> **EXERCISE OBJECTIVE**
Once you have located the line containing "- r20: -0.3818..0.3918" in the material below, return it exactly along with each line after it through the line containing "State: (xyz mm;".

> **DATA SECTION**
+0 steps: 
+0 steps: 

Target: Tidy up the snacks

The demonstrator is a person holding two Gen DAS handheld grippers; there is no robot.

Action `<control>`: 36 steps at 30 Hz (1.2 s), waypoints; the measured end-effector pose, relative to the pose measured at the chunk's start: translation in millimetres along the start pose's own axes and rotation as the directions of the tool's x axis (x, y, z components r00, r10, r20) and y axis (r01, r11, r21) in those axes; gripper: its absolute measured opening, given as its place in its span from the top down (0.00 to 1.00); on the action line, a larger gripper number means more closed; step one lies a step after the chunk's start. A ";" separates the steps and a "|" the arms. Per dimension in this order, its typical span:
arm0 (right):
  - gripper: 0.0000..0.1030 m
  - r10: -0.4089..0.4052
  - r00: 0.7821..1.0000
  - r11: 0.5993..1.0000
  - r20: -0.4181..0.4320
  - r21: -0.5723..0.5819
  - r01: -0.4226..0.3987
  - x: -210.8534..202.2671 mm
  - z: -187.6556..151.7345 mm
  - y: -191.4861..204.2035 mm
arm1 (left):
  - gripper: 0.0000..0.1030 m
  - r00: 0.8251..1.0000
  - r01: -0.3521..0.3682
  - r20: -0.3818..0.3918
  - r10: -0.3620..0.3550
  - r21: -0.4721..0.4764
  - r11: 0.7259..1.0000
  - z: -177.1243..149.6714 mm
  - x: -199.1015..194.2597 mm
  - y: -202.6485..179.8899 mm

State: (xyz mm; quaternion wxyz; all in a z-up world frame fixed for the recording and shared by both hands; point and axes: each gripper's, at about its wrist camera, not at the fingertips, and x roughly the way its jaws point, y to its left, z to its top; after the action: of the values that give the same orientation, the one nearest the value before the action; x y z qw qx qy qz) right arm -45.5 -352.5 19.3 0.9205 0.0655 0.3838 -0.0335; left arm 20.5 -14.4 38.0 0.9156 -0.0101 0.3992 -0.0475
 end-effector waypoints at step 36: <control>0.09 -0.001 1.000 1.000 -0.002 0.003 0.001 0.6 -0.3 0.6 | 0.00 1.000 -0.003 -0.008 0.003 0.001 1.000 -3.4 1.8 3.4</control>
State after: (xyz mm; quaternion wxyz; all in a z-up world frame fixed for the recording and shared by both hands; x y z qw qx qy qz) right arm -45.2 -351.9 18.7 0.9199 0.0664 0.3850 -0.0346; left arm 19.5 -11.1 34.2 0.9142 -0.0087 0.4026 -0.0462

> **ANSWER BOX**
  - r20: -0.3818..0.3918
  - r10: -0.3620..0.3550
  - r21: -0.4721..0.4764
  - r11: 0.7259..1.0000
  - z: -177.1243..149.6714 mm
  - x: -199.1015..194.2597 mm
  - y: -202.6485..179.8899 mm

State: (xyz mm; quaternion wxyz; all in a z-up world frame fixed for the recording and shared by both hands; point and axes: each gripper's, at about its wrist camera, not at the fingertips, and x roughly the way its jaws point, y to its left, z to its top; after the action: of the values that give the same orientation, the one nearest the value before the action; x y z qw qx qy qz) right arm -45.5 -352.5 19.3 0.9205 0.0655 0.3838 -0.0335; left arm 20.5 -14.4 38.0 0.9156 -0.0101 0.3992 -0.0475

That is the complete output for this exercise.